Thursday, February 16, 2006
Sea level changes associated with Greenland ice loss accelerating and likely higher than previous estimates
Science published a report today from Rignot and Kanagaratnam indicating that Greenland's mass loss has doubled during the last decade. Due to previously unaccounted for ice dynamics, Greenland's ice loss will cause more sea level change than previously expected. Greenland Ice The study concludes:
Greenland's mass loss therefore doubled in the last decade, well beyond error bounds. Its contribution to sea-level rise increased from 0.23 ± 0.08 mm/year in 1996 to 0.57 ± 0.1 mm/year in 2005. Two-thirds of the loss is caused by ice dynamics; the rest is due to enhanced runoff minus accumulation. Ice dynamics therefore dominates the contribution to sea-level rise from the Greenland Ice Sheet.

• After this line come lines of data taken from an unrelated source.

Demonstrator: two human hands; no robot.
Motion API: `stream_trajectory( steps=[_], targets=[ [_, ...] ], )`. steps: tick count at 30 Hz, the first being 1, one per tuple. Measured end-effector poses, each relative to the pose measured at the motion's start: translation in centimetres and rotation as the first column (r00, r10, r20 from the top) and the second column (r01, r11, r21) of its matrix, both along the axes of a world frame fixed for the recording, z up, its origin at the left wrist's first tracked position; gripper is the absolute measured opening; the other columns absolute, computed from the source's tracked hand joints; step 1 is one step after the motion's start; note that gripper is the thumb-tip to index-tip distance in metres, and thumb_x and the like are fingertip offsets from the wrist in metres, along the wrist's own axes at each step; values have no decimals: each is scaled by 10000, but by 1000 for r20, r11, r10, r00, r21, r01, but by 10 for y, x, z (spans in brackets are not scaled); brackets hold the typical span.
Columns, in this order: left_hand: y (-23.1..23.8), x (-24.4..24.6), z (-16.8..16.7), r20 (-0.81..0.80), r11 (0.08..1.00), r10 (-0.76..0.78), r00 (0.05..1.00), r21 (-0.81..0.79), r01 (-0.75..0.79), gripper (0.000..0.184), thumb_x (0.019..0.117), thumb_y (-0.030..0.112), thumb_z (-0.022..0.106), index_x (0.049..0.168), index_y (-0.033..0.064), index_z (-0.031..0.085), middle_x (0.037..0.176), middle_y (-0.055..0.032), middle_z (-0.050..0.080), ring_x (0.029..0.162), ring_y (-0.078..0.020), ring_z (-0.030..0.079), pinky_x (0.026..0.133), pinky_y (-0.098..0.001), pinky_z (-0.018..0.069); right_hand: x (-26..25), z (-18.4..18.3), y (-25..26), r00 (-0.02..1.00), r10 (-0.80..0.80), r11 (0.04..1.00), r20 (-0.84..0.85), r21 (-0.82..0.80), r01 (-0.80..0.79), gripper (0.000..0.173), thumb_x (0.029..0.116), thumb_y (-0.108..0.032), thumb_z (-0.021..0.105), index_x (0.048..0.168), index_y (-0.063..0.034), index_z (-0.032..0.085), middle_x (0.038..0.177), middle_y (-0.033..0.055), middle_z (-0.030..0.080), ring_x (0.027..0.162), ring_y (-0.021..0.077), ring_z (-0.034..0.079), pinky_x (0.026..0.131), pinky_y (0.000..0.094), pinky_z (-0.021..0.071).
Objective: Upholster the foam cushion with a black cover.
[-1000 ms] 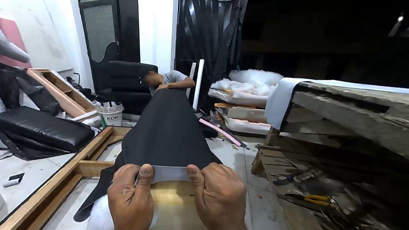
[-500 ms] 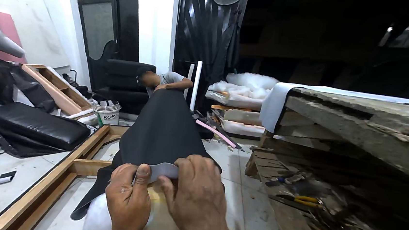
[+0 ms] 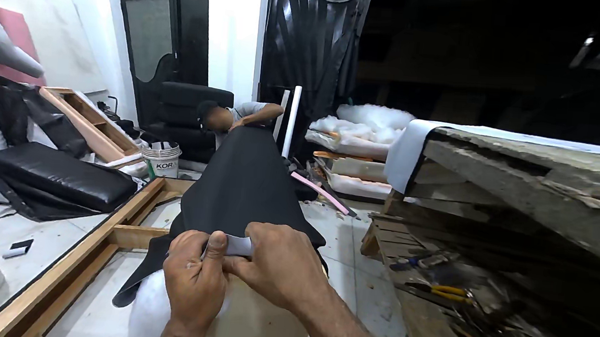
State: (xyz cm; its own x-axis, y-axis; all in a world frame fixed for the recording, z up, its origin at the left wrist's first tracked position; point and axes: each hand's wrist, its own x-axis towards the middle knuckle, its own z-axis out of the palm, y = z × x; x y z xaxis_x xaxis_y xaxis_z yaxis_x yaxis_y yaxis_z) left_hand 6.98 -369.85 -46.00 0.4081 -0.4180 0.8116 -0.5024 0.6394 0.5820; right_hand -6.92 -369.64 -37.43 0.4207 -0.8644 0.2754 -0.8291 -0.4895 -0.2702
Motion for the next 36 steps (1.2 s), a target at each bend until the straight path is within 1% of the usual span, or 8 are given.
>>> stream_trajectory(
  steps=[4, 8, 11, 13, 17, 21, 25, 36],
  targets=[
    [-1, 0, 0, -15, 1000, -14, 1000, 1, 14, 419, 1043, 351, 505, 707, 158, 663, 670, 83, 611, 716, -49, 622, 787, -303, 528, -5, -11, 2, 987, 9, 992, 161, -129, 12, 506, 893, -585, 686, 876, -79, 711, 783, 69, 682, 780, 242, 687, 697, 482, 547],
    [1, 0, 4, -24, 999, -22, 999, 22, 23, 409, 1042, 333, 510, 726, 140, 685, 686, 75, 636, 742, -51, 636, 828, -316, 529, -6, -29, -1, 956, -3, 922, 294, -370, 117, 480, 994, -539, 556, 849, -116, 730, 778, 25, 686, 801, 205, 676, 742, 442, 522],
    [1, 0, 4, -26, 1000, -12, 1000, 28, 13, 405, 1042, 328, 510, 738, 132, 692, 699, 70, 641, 761, -52, 639, 846, -320, 523, 3, -35, 0, 922, -220, 828, 319, -439, 350, 560, 979, -623, 498, 919, -140, 775, 895, 47, 733, 933, 258, 701, 902, 537, 512],
    [0, 1, 3, -28, 1000, -15, 999, 19, 16, 412, 1045, 332, 505, 746, 126, 697, 703, 63, 645, 769, -57, 640, 849, -324, 523, 5, -31, 3, 937, -266, 864, 228, -374, 336, 652, 960, -715, 446, 1014, -167, 796, 998, 41, 768, 1020, 255, 717, 998, 562, 490],
    [0, 0, 2, -31, 1000, -9, 999, -3, 9, 415, 1047, 332, 512, 720, 138, 678, 684, 76, 623, 741, -47, 622, 820, -304, 515, 1, -32, 2, 977, -112, 903, 179, -393, 175, 555, 999, -618, 476, 912, -167, 786, 916, 9, 773, 876, 211, 716, 803, 472, 516],
    [-1, 0, 2, -19, 1000, -9, 1000, -19, 9, 401, 1046, 309, 514, 713, 145, 667, 676, 83, 608, 732, -41, 609, 822, -302, 503, -1, -43, -5, 980, 38, 791, 195, -606, 90, 477, 1026, -466, 539, 727, -127, 689, 659, 19, 649, 639, 195, 639, 584, 379, 475],
    [-2, 1, 1, -9, 1000, -19, 1000, -23, 19, 400, 1044, 318, 526, 720, 140, 679, 689, 77, 620, 748, -47, 616, 825, -308, 508, 5, -47, -6, 969, 0, 707, 247, -686, 175, 602, 1073, -492, 443, 646, -106, 620, 578, 34, 577, 575, 196, 607, 545, 363, 463],
    [-1, 1, 1, -3, 1000, -10, 1000, -17, 10, 404, 1043, 333, 532, 714, 148, 677, 682, 79, 614, 748, -48, 619, 847, -314, 502, 7, -51, -7, 962, 2, 653, 272, -729, 205, 610, 1080, -476, 428, 628, -104, 597, 563, 32, 557, 553, 190, 584, 527, 354, 438]
  ],
)
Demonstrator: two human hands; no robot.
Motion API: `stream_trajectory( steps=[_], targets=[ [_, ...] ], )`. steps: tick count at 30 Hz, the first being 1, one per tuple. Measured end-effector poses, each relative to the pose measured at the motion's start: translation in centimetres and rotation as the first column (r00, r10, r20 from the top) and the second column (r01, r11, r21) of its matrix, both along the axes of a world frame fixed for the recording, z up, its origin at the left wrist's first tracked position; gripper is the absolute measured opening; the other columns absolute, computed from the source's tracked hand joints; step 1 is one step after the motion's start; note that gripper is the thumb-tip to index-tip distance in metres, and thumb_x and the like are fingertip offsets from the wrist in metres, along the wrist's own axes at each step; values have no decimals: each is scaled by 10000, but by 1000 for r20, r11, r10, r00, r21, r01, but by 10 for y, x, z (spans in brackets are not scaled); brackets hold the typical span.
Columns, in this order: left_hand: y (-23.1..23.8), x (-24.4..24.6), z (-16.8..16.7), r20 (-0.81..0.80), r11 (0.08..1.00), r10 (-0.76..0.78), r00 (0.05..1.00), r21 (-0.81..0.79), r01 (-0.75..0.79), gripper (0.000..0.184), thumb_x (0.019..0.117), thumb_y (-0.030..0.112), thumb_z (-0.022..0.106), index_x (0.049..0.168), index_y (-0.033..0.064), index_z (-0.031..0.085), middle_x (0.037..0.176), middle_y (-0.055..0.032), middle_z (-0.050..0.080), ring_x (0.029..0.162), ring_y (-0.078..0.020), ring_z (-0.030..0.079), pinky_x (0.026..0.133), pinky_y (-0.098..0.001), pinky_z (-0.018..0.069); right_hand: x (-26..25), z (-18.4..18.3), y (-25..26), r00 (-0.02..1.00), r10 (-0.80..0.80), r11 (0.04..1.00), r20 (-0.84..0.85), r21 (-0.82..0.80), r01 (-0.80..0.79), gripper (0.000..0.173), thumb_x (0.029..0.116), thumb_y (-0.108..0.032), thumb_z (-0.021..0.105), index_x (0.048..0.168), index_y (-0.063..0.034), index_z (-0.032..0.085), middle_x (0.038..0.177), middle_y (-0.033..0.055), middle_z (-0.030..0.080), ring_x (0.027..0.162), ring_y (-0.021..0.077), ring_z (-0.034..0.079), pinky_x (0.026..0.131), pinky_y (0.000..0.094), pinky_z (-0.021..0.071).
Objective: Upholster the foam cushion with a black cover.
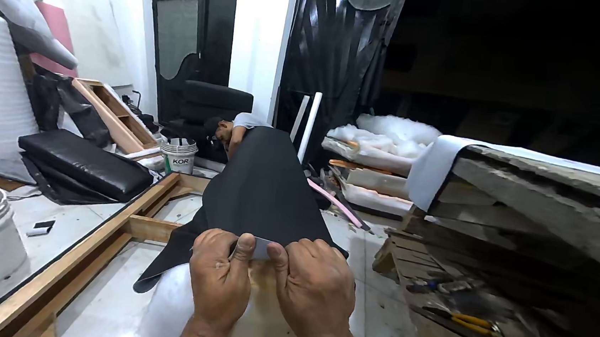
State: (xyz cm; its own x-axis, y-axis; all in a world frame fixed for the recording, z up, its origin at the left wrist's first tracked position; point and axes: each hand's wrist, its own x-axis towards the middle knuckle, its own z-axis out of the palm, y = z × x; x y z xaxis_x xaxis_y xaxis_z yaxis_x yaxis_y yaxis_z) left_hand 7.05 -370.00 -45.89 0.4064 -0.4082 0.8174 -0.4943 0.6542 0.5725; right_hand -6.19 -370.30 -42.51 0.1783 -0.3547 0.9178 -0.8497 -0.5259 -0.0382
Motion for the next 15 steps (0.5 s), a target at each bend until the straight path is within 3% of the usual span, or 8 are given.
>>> stream_trajectory(
  steps=[7, 15],
  targets=[
    [-2, 2, -4, 7, 1000, 22, 1000, -13, -22, 407, 1040, 353, 537, 715, 160, 686, 686, 87, 626, 761, -50, 621, 864, -331, 496, 2, -1, -2, 1000, -2, 1000, -5, -17, 2, 591, 1074, -464, 446, 626, -112, 607, 566, 27, 570, 557, 182, 591, 523, 354, 439],
    [-5, 3, -8, 25, 998, 54, 998, -17, -54, 435, 1035, 386, 549, 690, 156, 681, 668, 70, 640, 747, -66, 643, 884, -363, 519, -2, -6, -4, 1000, 23, 998, -15, -58, -24, 606, 1076, -467, 423, 602, -109, 542, 552, 30, 522, 535, 196, 560, 500, 376, 418]
  ],
)
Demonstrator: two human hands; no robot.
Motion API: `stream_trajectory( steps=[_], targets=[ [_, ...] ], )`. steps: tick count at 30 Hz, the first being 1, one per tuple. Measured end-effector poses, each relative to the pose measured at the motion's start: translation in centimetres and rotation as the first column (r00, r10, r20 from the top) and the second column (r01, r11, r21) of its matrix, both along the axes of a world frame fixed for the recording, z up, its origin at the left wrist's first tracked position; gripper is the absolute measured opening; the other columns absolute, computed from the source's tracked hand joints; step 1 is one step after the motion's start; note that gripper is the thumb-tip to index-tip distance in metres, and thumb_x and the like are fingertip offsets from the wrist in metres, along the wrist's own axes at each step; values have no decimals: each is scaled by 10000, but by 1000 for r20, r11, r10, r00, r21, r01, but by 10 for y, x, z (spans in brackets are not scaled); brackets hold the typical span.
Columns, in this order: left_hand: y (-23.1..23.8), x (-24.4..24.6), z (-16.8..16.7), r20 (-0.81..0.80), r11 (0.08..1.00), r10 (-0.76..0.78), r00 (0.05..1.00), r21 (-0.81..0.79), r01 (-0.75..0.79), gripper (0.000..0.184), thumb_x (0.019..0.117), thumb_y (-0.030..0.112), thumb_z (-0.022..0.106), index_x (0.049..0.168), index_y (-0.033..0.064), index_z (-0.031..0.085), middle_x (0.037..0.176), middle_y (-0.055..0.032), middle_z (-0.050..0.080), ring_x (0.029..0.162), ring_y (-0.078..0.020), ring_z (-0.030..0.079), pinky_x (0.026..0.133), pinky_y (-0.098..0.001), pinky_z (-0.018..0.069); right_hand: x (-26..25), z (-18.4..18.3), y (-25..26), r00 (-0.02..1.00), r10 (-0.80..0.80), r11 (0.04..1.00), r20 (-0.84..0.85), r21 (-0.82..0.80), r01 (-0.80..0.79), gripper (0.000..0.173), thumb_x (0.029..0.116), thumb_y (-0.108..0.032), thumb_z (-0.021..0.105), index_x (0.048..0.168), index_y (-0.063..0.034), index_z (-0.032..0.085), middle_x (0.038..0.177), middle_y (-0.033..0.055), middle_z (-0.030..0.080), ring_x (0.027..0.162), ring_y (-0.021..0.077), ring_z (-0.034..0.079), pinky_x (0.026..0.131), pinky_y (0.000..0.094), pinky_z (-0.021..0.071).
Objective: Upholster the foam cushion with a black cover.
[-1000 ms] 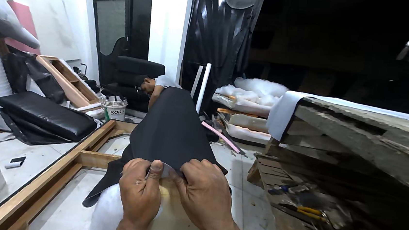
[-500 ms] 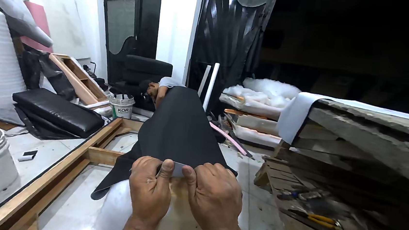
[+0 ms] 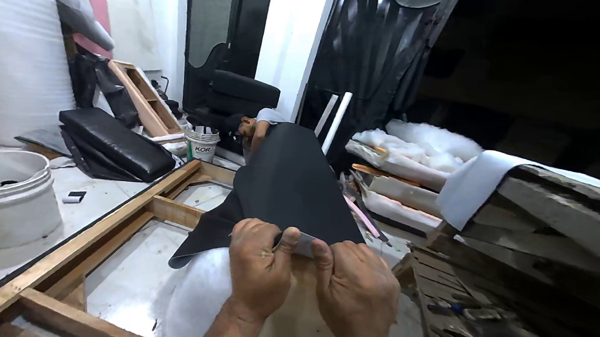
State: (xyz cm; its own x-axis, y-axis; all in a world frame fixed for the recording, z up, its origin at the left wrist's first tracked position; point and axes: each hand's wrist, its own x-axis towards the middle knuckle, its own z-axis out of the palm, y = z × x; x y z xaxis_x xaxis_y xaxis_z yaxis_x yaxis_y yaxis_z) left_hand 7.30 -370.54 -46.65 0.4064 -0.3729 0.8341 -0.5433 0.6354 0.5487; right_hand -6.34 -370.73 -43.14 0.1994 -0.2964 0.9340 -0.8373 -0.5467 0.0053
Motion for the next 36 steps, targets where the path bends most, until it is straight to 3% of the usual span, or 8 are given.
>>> stream_trajectory(
  steps=[6, 18, 27, 36],
  targets=[
    [-2, 0, 1, 4, 1000, 2, 1000, 18, -2, 457, 1026, 387, 567, 654, 137, 658, 624, 44, 623, 697, -92, 634, 873, -385, 510, -2, -2, 1, 999, -2, 1000, -39, -14, 1, 630, 1084, -476, 398, 602, -88, 513, 550, 65, 491, 526, 235, 548, 493, 408, 416],
    [-1, 1, 2, 19, 1000, 28, 999, 4, -28, 521, 1037, 434, 545, 616, 132, 596, 580, 29, 566, 642, -112, 601, 813, -371, 505, -2, -2, 2, 998, 12, 1000, -55, -24, -14, 621, 1081, -479, 407, 603, -99, 520, 560, 54, 510, 542, 209, 563, 503, 387, 430],
    [0, 1, 2, 19, 999, 33, 999, -8, -33, 503, 1031, 422, 563, 617, 139, 599, 578, 35, 565, 643, -110, 602, 813, -373, 506, -3, -5, 1, 999, 3, 1000, -47, -30, -4, 604, 1078, -462, 414, 596, -108, 496, 552, 43, 484, 531, 195, 535, 492, 371, 396],
    [-1, 1, 1, 18, 1000, 23, 1000, -6, -23, 491, 1031, 419, 560, 644, 127, 634, 602, 34, 596, 658, -101, 616, 807, -367, 516, -2, -2, 3, 998, -9, 1000, -66, 2, 9, 619, 1082, -490, 387, 628, -96, 534, 598, 56, 512, 587, 224, 561, 526, 398, 429]
  ],
)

Glacier acceleration in the east probably resulted from climate warming. Temperature records at Angmassalik (65.6°N, 37.6°E) show a +3°C increase in yearly air temperature from 1981–1983 to 2003–2005. The processes that control the timing and magnitude of glacier changes are, however, not completely characterized and understood at present. Glacier accelerations have been related to enhanced surface meltwater production penetrating to the bed to lubricate its motion, and ice-shelf removal, ice-front retreat, and glacier ungrounding that reduce resistance to flow. The magnitude of the glacier response to changes in air temperature (surface melting) and ocean temperature (submarine melting at calving faces) also depends on the glacier-bed properties, geometry, and depth below sea level and the characteristics of the subglacial and englacial water-storage systems. Current models used to project the contribution to sea level from the Greenland Ice Sheet in a changing climate do not include such physical processes and hence do not account for the effect of glacier dynamics. As such, they only provide lower limits to the potential contribution of Greenland to sea-level rise. If more glaciers accelerate farther north, especially along the west coast, the mass loss from Greenland will continue to increase well above predictions.